This program is intended to enrich the education of 2nd through 4th grade students by teaching them a variety of topics related to technology and academic subjects.
Learning Math After School Can Be Fun
This is a 5-week summer program that is designed to improve the math literacy of under performing 3rd through 5th grade students who need intervention in improving their math knowledge and skills.
How to Start Your Own Business
This is a 5-week summer program that is designed to teach 13 to 17 year old students how to start their own business.
Integrating Technology in Teaching
While technology is not a panacea for all educational ills, today’s technologies are essential tools of the teaching profession. To use these tools effectively, teachers need insight into the technologies’ potential, opportunities to apply them, training and just-in-time support, and time to experiment. Only then can teachers be informed and fearless in their use of new technologies. –Teachers and Technology: Making the Connection (OTA, 1995, p.1)
The Integrating Technology In Teaching program is designed to teach educators how to effectively integrate software programs and computers in their teaching methodology. Popular software programs and titles: PowerSchool, PowerTeacher, SchoolNet, and such names as, Kidspiration, Digital Curriculum, Breakthrough To Literacy, Word Processing, PowerPoint, Internet, Email and Learning Village are examples of tools that can easily be integrated in a classroom setting. The program facilitates learning software tools and integrating them as part of a daily teaching methodology. Program components include:
- Observe in a classroom setting current teaching methodology
- Analyze current teaching methodology for potential technology integration
- Recommend areas for potential technology integration
- Review recommendations with the teacher and develop a custom training plan
- Implement training plans and monitor results
- Provide support, (call 203-410-3679), for questions and consults
- Solicit feedback and evaluate impact via a questionnaire
- Share Program results with Teachers and Administration
- Refine, on a continuous basis, integrating technology training curriculum
Technology Cascade & Training Program
Can you imagine life without a computer to do school work? Students in impoverished urban neighborhoods, who do not have access to a computer at home, are at a distinct disadvantage, making it much more difficult to compete and succeed in school and in life! Their parents often lack computer knowledge to be able to help their children with learning at home. Yet, for many low-income school children living in impoverished urban communities, owning a computer has only been a dream. They are part of the “digital divide”, the gap between their more affluent classmates who possess regular access to technology, namely computers and access to the internet, and those who do not.

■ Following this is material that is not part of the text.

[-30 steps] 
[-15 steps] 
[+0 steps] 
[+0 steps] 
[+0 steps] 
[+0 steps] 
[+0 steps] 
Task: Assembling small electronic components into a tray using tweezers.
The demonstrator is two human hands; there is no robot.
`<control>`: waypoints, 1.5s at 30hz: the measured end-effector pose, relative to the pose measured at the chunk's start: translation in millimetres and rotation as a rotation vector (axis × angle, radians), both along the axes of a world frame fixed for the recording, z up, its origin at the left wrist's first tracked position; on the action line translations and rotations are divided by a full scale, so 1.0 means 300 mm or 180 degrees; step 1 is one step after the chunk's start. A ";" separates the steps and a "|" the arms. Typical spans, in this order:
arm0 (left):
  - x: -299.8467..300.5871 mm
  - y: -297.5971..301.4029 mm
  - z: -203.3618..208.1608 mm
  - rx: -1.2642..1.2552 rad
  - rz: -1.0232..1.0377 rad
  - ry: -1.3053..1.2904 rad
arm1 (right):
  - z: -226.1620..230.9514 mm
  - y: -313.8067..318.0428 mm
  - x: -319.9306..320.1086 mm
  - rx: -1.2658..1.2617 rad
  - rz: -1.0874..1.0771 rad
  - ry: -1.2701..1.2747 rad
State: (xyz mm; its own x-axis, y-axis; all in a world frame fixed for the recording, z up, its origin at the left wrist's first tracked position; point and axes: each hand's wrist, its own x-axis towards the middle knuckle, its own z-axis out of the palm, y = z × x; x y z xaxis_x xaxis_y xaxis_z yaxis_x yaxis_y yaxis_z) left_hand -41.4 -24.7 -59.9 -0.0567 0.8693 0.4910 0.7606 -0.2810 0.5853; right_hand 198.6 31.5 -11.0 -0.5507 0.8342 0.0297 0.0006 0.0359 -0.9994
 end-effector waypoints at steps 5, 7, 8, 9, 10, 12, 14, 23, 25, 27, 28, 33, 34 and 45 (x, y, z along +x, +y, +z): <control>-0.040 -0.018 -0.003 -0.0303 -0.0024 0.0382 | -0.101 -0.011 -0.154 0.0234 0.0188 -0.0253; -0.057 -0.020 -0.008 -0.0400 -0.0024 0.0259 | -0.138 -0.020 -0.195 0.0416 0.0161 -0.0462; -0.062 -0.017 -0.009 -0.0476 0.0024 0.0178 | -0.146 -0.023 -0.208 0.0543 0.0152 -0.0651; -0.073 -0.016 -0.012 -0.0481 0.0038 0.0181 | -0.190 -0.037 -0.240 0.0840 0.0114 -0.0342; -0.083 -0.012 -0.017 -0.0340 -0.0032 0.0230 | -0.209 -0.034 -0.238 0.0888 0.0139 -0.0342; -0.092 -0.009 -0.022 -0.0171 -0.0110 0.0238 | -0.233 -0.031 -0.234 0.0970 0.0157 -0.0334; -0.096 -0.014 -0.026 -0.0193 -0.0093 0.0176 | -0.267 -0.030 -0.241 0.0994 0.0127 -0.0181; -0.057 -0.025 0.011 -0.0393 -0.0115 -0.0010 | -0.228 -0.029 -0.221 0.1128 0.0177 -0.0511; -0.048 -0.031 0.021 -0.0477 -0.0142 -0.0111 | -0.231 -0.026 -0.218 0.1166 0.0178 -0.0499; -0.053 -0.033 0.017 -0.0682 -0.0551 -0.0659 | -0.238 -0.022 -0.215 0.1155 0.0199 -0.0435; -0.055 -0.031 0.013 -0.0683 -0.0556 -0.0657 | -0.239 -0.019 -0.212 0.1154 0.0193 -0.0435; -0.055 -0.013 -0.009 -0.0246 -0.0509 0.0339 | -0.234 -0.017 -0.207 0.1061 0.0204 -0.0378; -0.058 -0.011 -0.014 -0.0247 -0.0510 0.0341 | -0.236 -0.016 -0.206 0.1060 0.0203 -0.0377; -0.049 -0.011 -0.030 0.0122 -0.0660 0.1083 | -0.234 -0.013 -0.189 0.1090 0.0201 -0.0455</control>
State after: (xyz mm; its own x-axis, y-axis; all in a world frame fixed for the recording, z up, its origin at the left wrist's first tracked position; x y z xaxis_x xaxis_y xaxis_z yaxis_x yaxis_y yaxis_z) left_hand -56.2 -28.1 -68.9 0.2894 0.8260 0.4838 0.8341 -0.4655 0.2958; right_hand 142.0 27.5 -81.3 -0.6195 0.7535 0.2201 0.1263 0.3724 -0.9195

Concepts for Adaptive Learning‘s solution is called the Technology Cascade & Training Program. The program gives computer training, refurnished computers and technical support to disadvantaged parents of students living in Hamden, Meriden and New Haven. The goals of the program are to increase these parents’ involvement in their children’s education, extend learning beyond the classroom, and eliminate the technology gap that exists for disadvantaged families.

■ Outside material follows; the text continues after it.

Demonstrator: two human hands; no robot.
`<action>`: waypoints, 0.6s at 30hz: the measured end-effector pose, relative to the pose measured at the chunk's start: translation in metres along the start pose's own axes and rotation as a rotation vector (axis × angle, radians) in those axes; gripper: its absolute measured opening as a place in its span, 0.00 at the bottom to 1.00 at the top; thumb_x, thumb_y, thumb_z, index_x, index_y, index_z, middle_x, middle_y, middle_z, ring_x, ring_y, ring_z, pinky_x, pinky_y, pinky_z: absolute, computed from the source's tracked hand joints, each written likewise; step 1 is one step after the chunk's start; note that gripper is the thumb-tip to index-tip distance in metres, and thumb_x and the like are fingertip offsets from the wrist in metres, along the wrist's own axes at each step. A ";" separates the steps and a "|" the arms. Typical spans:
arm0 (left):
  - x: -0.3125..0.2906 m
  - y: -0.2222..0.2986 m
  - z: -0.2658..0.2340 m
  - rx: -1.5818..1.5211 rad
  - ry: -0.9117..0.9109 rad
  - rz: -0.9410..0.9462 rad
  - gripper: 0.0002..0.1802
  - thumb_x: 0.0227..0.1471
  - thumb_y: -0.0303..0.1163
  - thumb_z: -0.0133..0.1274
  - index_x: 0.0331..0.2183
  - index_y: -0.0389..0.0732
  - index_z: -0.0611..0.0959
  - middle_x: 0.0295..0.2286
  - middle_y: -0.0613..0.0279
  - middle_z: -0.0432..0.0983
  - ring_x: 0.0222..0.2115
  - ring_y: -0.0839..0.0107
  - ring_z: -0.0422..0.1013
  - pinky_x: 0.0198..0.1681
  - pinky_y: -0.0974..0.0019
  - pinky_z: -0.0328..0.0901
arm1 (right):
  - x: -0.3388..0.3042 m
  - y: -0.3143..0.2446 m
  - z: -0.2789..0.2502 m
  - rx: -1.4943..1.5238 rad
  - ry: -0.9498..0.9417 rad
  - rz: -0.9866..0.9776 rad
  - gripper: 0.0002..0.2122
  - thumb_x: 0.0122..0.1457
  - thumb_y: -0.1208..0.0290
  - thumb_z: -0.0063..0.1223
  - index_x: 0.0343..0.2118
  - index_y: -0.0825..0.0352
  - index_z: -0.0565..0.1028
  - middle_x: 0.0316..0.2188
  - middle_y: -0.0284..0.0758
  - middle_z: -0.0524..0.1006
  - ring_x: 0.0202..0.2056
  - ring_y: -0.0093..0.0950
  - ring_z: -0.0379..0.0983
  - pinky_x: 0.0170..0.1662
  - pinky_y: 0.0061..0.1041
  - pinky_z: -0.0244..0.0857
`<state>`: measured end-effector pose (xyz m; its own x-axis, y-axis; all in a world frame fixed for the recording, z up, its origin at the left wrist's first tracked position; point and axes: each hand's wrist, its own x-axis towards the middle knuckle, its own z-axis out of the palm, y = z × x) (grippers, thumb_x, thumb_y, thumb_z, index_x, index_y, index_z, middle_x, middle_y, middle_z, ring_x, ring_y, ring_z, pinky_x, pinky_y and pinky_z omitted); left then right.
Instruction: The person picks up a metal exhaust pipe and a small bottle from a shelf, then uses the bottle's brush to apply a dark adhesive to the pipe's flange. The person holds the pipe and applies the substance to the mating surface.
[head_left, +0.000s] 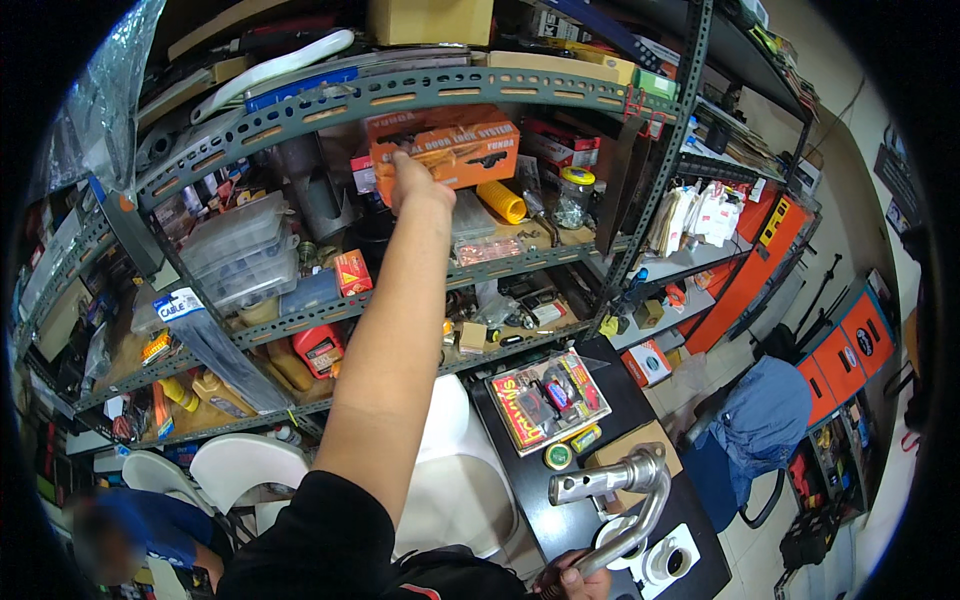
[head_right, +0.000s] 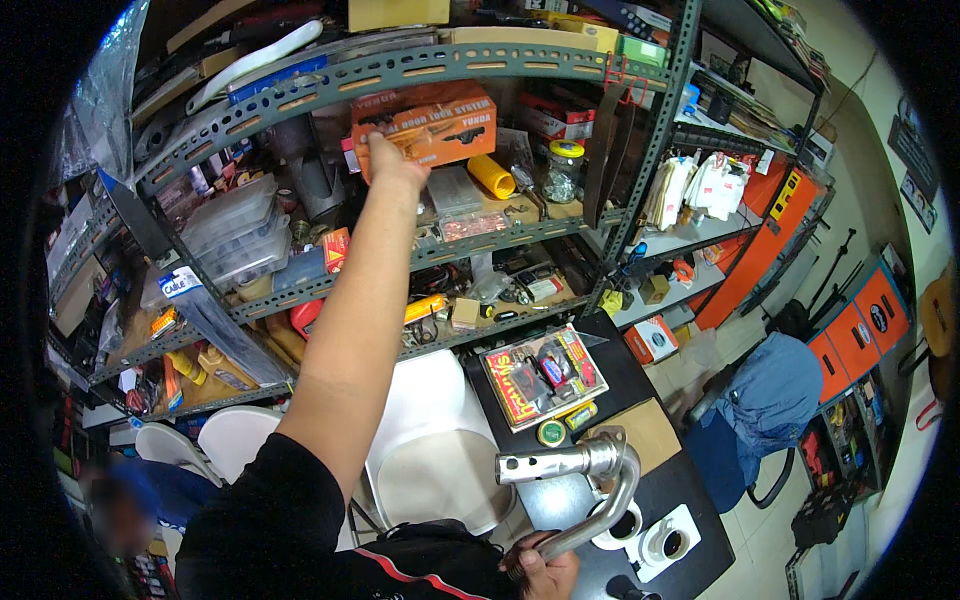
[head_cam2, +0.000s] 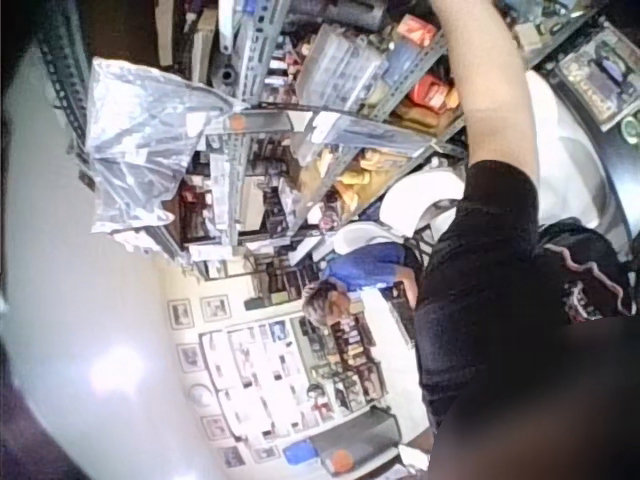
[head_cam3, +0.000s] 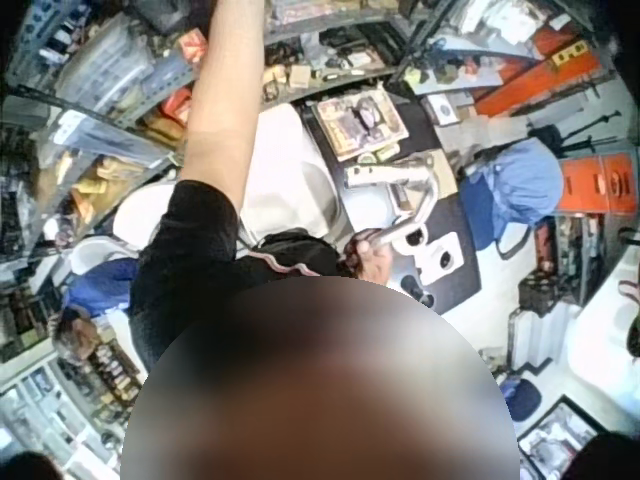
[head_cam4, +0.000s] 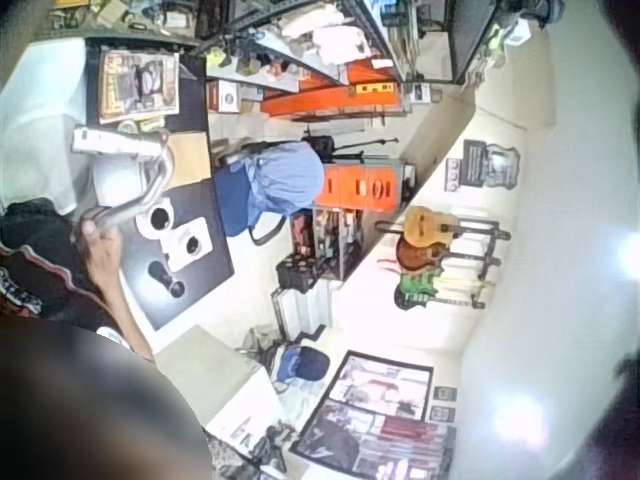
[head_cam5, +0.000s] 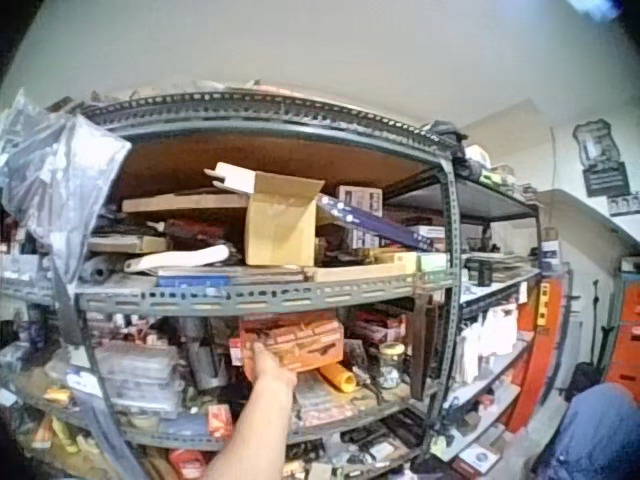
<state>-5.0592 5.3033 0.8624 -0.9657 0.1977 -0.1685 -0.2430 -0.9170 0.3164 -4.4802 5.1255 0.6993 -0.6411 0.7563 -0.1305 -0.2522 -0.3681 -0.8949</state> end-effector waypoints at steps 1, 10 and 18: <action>-0.004 0.006 0.006 0.035 -0.023 0.012 0.34 0.57 0.47 0.65 0.53 0.31 0.75 0.46 0.52 0.81 0.41 0.54 0.82 0.42 0.42 0.80 | 0.000 0.001 -0.001 0.000 0.003 0.018 0.18 0.65 0.55 0.63 0.38 0.66 0.71 0.24 0.33 0.74 0.20 0.20 0.66 0.24 0.19 0.61; 0.002 -0.005 -0.029 -0.045 0.025 -0.102 0.41 0.47 0.39 0.72 0.54 0.29 0.69 0.46 0.46 0.80 0.38 0.48 0.83 0.39 0.35 0.80 | -0.005 0.010 -0.006 -0.003 -0.018 0.025 0.15 0.65 0.58 0.64 0.38 0.66 0.74 0.23 0.33 0.75 0.21 0.19 0.67 0.25 0.19 0.60; -0.020 -0.026 -0.043 0.123 0.504 -0.088 0.57 0.36 0.48 0.79 0.56 0.35 0.60 0.54 0.41 0.71 0.48 0.49 0.78 0.47 0.48 0.80 | -0.010 0.002 -0.013 -0.081 -0.018 0.034 0.16 0.67 0.58 0.61 0.37 0.68 0.72 0.23 0.36 0.76 0.21 0.23 0.72 0.24 0.20 0.64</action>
<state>-5.0297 5.3080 0.8180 -0.7843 0.0530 -0.6182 -0.3593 -0.8510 0.3829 -4.4652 5.1240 0.6935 -0.6615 0.7340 -0.1539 -0.1710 -0.3474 -0.9220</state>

Since computers and the Internet have assumed such a central role in our schools, workplaces and homes, computer literacy has become perhaps the most important skill for adults and children alike. A working knowledge of computers is the key to accessing advanced educational opportunities and higher paying jobs.

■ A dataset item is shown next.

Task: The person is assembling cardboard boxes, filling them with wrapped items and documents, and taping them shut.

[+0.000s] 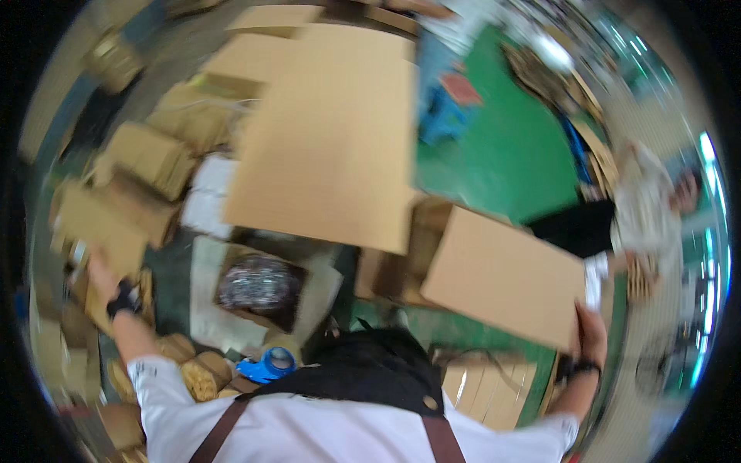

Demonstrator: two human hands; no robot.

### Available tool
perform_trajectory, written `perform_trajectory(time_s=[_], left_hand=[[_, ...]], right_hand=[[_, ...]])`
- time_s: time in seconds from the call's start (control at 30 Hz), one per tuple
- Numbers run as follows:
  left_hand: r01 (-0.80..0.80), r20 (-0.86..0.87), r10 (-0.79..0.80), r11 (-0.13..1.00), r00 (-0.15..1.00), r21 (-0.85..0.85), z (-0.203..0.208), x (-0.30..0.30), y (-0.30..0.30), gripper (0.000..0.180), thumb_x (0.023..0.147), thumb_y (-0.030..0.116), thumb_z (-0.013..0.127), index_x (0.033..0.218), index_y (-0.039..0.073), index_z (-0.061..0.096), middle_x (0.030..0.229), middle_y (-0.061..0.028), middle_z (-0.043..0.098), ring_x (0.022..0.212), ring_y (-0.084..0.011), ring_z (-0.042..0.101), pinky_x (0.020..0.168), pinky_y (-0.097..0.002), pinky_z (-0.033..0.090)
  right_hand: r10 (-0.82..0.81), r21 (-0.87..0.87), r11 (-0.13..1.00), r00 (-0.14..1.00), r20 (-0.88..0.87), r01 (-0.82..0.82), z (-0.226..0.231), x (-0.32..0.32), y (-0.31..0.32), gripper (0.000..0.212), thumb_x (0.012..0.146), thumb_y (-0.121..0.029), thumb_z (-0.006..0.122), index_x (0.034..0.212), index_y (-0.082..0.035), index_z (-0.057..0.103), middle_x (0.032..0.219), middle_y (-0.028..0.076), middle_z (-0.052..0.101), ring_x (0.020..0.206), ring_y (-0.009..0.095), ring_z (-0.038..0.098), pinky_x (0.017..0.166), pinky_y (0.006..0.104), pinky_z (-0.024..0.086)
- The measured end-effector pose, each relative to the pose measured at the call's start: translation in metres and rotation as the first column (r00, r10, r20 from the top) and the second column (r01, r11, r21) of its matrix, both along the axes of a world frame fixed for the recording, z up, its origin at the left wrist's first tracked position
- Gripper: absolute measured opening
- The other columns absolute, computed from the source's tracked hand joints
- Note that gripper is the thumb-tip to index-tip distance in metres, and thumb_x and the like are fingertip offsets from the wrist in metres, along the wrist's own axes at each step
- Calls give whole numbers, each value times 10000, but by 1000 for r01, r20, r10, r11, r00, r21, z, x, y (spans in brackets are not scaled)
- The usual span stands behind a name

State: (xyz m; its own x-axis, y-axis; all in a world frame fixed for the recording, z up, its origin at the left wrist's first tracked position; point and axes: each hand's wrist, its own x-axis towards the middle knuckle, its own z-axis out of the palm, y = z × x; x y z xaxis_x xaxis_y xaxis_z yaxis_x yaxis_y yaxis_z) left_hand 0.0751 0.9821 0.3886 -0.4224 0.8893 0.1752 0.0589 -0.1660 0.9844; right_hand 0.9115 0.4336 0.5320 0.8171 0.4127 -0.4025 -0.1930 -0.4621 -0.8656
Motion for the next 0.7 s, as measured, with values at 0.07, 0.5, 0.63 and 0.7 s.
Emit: perform_trajectory(time_s=[0.07, 0.5, 0.63, 0.7], left_hand=[[-266, -167, 211, 837, 963, -477, 88, 82, -55, 529, 972, 354, 432, 1328, -37, 410, 1365, -163, 435, 1243, -221, 423, 1073, -338, 279], [465, -114, -472, 881, 874, -80, 132, 436, -283, 546, 878, 121, 595, 1344, -22, 348, 1163, -92, 534, 980, -160, 543, 855, -293, 451], [876, -264, -836, 459, 482, 145, 101, 643, -282, 495, 906, 39, 543, 1318, 19, 269, 1284, -127, 429, 1194, -190, 416, 1006, -331, 319], [922, -150, -913, 362, 380, 134, 86, 678, -284, 490, 915, 55, 537, 1314, 11, 256, 1304, -137, 411, 1213, -189, 400, 1012, -337, 315]], right_hand=[[-10, -162, 987, 999, 30, 15, -27, 47, -9, 298, 897, -248, 595, 1034, 14, 631, 913, 57, 669, 738, 145, 613, 687, 274, 493], [722, -316, 692, 628, 291, -649, -146, 48, 151, 837, 739, -353, 765, 1310, 101, 356, 1301, 265, 467, 1230, 340, 461, 1008, 391, 393], [724, -287, 497, 209, 657, -819, -63, 14, 171, 986, 711, -270, 794, 1442, -24, 180, 1474, 224, 246, 1363, 369, 262, 1087, 454, 268], [778, -449, 460, 104, 620, -766, -102, 34, 165, 1011, 693, -243, 802, 1470, -105, 168, 1502, 179, 222, 1367, 357, 264, 1082, 475, 270]])
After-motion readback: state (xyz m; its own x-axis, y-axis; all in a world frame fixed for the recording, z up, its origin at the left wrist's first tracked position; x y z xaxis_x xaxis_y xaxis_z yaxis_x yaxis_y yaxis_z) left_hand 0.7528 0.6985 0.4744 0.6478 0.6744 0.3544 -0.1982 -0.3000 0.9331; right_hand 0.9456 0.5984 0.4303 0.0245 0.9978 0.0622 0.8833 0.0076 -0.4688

Components of the program include:
- Acquiring gently used working computers from Connecticut companies and universities
- Installing the same software on these computers as the children use at school
- Installing computers in homes of underserved parents who complete 10 hours of training
- Training parents how to use the computer to help their children with education at home
- Providing on-going technical support
- Providing a bi-lingual instructor for parents who do not speak English
- On-going assessment as to the impact the computer is having on helping the parents with their children’s education
Digital Literacy for Early Learners, “A Primer for Parents”
This is a new program that CfAL launched in March 2013.
The program has been designed to increase disadvantaged parents’ awareness of the benefit of early learning, and help them engage in educating their children, ages birth to 5, so their children can start kindergarten with the critical skills they’ll need to learn and succeed in school. The program combines platform instruction, along with detailed instruction and discussion about use of Libraries and engaging early learner educational websites targeted for each specific age level.
Program goal: Children from low-income families are prepared and ready to learn and succeed when entering/starting school.